Readers and Writers

Assignment outline

The Readers/Writers problem is a classic mutual exclusion synchronization problem to which there are many solutions. The problem occurs when there are multiple readers and writers trying to access the same shared data structure where writers require mutual exclusion to ensure data consistency. An extremely simple solution to this problem is to treat readers and writers equally and to simply lock the shared data structure each time anyone wishes to access it. This is a poor solution since readers do not require mutual exclusion and can access the shared data concurrently. From Silberschatz and Galvin, we know that a good solution to this problem must satisfy mutual exclusion of the writers, progress, and bounded waiting. Yet, in certain environments, the bounded waiting time requirement may be ignored in order to maximize throughput (i.e. prefer readers), or to ensure the most up to date data is available (i.e. prefer writers).
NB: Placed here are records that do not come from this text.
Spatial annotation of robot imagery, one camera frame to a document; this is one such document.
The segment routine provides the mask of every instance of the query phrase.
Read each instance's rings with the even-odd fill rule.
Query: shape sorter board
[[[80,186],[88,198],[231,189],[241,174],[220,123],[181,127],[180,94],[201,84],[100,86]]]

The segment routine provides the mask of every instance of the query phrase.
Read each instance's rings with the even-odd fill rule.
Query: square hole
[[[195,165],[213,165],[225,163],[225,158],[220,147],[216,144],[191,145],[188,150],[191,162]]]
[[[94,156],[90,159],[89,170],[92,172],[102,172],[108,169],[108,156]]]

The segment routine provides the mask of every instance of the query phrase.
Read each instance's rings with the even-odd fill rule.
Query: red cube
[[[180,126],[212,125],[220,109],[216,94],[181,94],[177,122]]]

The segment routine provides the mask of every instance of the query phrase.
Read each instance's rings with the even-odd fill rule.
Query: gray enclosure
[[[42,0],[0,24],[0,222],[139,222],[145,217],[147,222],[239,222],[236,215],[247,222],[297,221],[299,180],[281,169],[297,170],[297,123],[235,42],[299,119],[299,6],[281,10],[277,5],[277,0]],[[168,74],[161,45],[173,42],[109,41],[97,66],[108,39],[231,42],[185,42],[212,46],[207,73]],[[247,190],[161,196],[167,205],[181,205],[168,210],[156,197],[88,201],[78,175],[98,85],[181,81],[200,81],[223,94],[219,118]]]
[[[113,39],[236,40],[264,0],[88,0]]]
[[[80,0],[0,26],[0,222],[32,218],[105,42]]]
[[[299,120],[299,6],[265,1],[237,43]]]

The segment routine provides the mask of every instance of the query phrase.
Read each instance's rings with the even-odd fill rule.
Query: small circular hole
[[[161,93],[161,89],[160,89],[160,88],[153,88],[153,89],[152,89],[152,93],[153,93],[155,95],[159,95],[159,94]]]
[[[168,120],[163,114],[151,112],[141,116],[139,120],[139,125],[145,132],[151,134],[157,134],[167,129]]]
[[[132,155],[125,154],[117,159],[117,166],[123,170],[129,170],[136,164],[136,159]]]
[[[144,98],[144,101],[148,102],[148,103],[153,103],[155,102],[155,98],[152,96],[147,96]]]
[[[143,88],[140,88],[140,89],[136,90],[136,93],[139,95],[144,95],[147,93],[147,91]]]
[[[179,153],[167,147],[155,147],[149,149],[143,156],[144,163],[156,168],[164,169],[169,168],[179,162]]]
This assignment is an extension of the last assignment. The code base is very similar, but a few updates and changes have been made. The grid is still user definable of size n x n, and the only operations on the grid are to swap 2 elements and to read the grid. Every thread is either a reader or a writer executing readGrid(int sleepTime) and writeGrid(int sleepTime) respectively. The writers swap elements, and the readers read the grid and verify that the sum is unchanged. The parameter sleepTime is the number of seconds the reader or writer will sleep while accessing the grid.

There are now new granularities:

• none (no locking)
• exclusive (treat readers just like writers and make them acquire exclusive access)
• preferReaders (prefer readers)
• preferWriters (prefer writers)
• fair (fairness between readers and writers, bounded waiting ensured)

The type of thread (reader or writer), the lock duration, and the creation order of the readers and writers is defined in a control file which is specified at the command line. The format of the file is very specific. Each line consists of: R or W integer integer . R creates a reader and W creates a writers. The first integer designates how long to sleep in the actual read/write (this simulates readers and writers performing various sized reads and writes on a shared resource). The second integer designates how long to wait after creating the current thread before creating the next thread specified in the file. Only non-negative integers are valid parameters. Here is what the file could look like:

 R 10 0

 W 3 6

 W 2 1

 R 0 5

This creates a reader and writer immediately. The reader sleeps for 10 seconds inside readGrid(int), and the writer sleeps for 3 seconds inside writeGrid(int).. 6 seconds after the first writer is created, the second writer is created; it will sleep for 2 seconds inside writeGrid(int). Finally 1 second after the second writer is created, the second reader is created, and it will not sleep in readGrid(int).

Program Usage:

readwrite gridsize control_filename -granularity
For example:
Readwrite 10 PREFR -fair

What to Do

The only working granularity in the given code is -none. It provides a floor for performance measurements. The -exclusive granularity provides a ceiling for performance measurements. You will need to implement all of the granularities and create 3 control files each demonstrating a case where -preferReaders, -preferWriters, and -fair perform best in terms of minimum execution time. Depending on your actual implementation of each algorithm, it may not be possible in each case. If it is not, argue why not in your write-up. The files must create at least 5 readers and 5 writers.

NOTE: Name your final control files PREFR, PREFW, and FAIR

NOTE: Your grid should be a reasonable size (at least 5x5) for these tests.

What to submit

A single gzipped tar file containing the following files:

1. readwrite.c
2. README
3. a makefile and (Visual Studio project files if applicable) for compiling
4. a writeup
5. 3 control files PREFR, PREFW, and FAIR

Writeup Contents

• a description of how you implemented each locking granularity and how you designed a test to illustrate its benefits if possible.
• the speedup of your fair algorithm over your exclusive algorithm (speedup=execTime(exclusive)/execTime(fair) on the same control file)
• an explanation of how your fair algorithm ensures progress, mutual exclusion, and bounded waiting
• for each locking granularity describe an environment in which you might wish to use it

You may do this assignment individually or in groups of two. If you work alone, you should use the pthread interface. If you work in a team, you should write a single program that can be compile to run either on Linux or on Windows. In either case, you should program in C. In Windows, you should use the Win32 API not use pthreads :-) (Less portable I know but the point is to give you a different experience with Windows primitives like CreateThread, WaitForSingleObject, WaitForMultipleObject, etc.)

Extra Credit

There will be a contest to see whose readers/Writers implementation is the fastest.

Compute average waiting time as well as total execution time for all runs.

Make an animation of graph that show the degree of concurrency of the reader and writer threads. For example, you could have time on the x axis and thread number on the y axis. For each thread, you could show its arrival time, start time and end time. Starttime - arrival time would show its waiting time. If you took, any slice through the graph you could see the degree of concurrency by seeing how many threads are currently between startTime and endTime.